*** Opening of The data ***

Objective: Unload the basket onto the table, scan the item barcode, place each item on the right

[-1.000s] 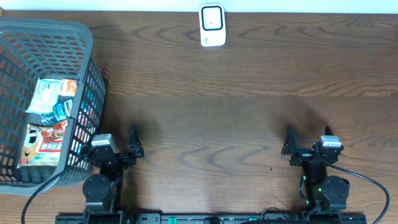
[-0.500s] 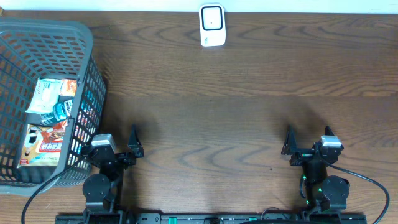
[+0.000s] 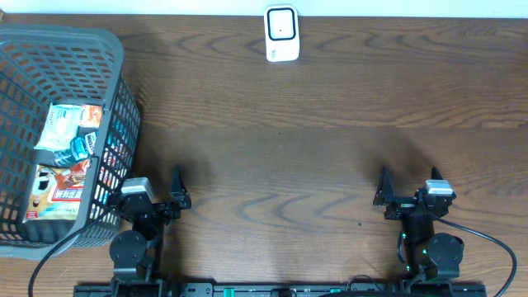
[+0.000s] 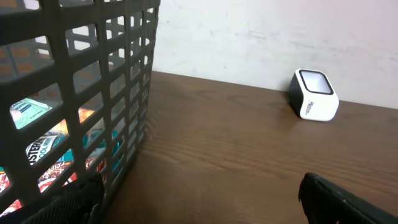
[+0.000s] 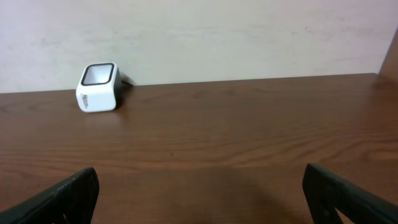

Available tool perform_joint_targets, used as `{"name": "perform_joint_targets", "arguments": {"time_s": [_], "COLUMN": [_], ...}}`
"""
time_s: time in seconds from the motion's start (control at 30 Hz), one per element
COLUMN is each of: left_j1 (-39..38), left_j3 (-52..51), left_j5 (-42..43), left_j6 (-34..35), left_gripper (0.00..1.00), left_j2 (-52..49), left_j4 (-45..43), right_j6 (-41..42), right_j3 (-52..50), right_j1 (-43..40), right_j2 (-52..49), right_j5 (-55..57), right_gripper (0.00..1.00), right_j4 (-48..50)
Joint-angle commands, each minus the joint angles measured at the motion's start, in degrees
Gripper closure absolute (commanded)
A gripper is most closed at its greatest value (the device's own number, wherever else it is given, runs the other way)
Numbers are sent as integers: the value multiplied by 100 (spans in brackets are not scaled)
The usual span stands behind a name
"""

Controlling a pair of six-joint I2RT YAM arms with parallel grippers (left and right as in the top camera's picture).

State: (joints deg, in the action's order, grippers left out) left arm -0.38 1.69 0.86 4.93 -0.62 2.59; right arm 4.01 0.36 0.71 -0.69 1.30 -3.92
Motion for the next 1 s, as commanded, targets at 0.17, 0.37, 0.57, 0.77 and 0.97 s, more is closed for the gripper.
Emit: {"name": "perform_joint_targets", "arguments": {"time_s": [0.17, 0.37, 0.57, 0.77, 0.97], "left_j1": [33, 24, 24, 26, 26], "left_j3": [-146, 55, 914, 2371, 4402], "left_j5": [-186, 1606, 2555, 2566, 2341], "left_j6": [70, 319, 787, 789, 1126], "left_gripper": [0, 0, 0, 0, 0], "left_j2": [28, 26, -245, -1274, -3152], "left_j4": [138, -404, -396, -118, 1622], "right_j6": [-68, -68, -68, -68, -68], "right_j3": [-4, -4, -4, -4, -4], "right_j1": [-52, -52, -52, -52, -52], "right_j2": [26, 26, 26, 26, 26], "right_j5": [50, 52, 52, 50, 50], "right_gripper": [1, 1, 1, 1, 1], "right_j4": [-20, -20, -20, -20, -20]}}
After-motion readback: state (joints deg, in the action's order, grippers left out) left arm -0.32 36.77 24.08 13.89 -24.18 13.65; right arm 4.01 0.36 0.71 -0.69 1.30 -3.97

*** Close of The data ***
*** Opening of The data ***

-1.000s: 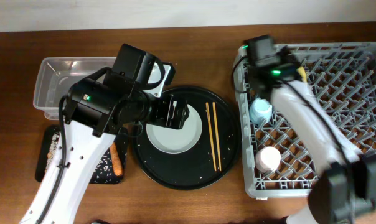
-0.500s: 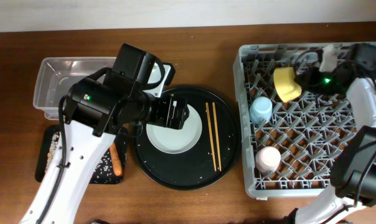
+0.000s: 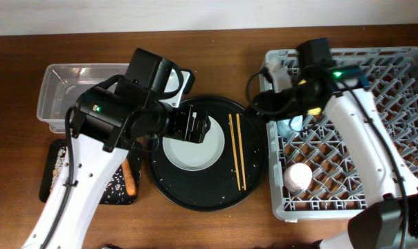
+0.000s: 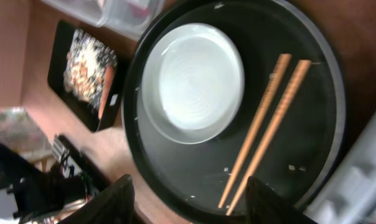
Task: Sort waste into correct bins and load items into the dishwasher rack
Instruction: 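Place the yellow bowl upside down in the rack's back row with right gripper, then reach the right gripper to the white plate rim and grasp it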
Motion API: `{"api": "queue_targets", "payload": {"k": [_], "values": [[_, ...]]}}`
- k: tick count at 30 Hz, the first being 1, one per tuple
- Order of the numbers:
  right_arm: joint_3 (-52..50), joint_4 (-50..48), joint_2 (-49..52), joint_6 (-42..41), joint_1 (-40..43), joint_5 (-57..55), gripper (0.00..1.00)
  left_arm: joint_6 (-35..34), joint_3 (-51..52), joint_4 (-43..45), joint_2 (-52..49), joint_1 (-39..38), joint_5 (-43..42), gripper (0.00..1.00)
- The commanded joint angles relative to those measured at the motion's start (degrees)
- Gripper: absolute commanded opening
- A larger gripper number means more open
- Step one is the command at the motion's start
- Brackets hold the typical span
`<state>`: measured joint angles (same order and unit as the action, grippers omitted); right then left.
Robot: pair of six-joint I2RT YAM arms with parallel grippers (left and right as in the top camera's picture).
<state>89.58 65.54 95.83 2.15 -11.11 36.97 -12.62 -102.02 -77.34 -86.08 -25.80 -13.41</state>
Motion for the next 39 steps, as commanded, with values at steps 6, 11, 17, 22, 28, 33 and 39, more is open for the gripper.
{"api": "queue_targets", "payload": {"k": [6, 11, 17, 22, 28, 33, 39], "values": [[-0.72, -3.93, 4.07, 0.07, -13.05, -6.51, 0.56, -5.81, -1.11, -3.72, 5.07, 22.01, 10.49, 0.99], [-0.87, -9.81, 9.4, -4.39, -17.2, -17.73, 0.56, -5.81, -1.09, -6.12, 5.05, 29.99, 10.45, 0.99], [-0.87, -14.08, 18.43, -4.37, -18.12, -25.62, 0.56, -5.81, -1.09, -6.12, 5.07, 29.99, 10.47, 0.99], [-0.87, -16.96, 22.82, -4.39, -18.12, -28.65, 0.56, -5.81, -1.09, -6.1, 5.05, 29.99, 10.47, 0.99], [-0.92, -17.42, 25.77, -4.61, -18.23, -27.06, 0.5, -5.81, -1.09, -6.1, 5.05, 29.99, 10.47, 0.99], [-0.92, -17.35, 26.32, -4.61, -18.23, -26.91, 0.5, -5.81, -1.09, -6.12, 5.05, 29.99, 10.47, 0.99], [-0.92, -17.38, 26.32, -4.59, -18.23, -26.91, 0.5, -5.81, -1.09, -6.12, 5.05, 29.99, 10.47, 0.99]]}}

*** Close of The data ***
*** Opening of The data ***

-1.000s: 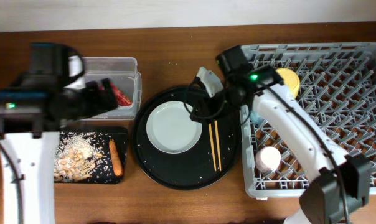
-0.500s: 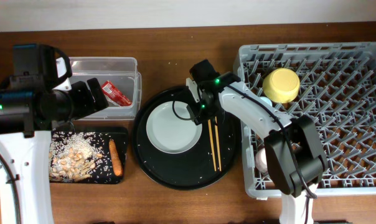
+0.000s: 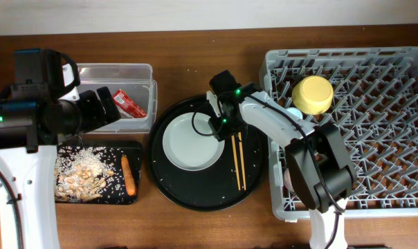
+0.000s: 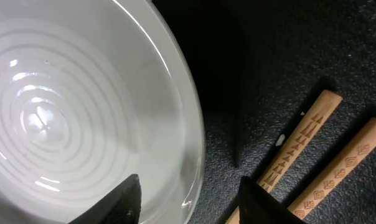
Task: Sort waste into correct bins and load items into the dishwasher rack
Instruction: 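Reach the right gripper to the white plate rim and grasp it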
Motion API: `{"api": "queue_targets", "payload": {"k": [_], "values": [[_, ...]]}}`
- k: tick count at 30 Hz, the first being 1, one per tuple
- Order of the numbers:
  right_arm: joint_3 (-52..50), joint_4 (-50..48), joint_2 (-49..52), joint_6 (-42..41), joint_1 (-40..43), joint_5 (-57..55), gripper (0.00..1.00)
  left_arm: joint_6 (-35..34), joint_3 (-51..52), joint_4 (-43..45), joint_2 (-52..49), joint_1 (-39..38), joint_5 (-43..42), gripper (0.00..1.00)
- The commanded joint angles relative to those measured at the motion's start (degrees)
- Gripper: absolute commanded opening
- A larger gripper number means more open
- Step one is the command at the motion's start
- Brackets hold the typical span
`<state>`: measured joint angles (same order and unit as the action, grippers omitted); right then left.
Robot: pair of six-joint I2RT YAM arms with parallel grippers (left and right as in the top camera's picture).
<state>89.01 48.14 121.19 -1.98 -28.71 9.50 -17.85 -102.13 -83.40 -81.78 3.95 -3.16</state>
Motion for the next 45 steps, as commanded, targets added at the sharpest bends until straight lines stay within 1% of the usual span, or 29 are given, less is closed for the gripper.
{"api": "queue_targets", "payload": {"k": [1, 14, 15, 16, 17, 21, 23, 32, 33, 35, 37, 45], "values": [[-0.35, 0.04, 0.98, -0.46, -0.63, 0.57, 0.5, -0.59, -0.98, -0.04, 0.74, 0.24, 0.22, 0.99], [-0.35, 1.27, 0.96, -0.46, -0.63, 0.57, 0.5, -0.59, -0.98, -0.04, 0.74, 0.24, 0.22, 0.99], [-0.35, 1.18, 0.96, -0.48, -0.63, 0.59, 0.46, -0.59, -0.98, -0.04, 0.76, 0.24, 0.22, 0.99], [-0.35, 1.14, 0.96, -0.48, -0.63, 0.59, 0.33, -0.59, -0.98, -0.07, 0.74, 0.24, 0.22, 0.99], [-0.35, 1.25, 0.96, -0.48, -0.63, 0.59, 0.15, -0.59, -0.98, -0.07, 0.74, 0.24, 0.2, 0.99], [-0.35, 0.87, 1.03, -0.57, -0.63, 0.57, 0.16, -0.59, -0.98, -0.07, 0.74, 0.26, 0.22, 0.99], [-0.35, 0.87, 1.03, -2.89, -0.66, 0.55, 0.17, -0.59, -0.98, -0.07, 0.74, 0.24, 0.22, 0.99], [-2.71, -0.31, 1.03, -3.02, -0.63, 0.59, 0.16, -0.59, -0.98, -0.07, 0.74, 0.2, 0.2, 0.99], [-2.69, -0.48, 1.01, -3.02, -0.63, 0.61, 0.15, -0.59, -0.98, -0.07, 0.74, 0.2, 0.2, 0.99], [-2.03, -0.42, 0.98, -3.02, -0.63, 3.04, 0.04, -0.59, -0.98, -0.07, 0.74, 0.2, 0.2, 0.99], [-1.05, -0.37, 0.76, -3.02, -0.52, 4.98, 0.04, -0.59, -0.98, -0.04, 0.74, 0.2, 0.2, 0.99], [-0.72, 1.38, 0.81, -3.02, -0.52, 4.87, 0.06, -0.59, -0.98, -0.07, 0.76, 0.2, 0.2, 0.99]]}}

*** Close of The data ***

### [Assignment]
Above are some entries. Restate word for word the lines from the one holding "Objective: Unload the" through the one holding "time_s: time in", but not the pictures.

### [Task response]
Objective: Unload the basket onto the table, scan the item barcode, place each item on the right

[-1.000s] 
[-0.500s] 
[+0.000s] 
[+0.000s] 
[+0.000s] 

Available tool perform_joint_targets, used as `{"name": "perform_joint_targets", "arguments": {"time_s": [_], "COLUMN": [_], ...}}`
"""
time_s: time in seconds from the motion's start (control at 30 Hz), one per element

The exercise contains no remaining tasks.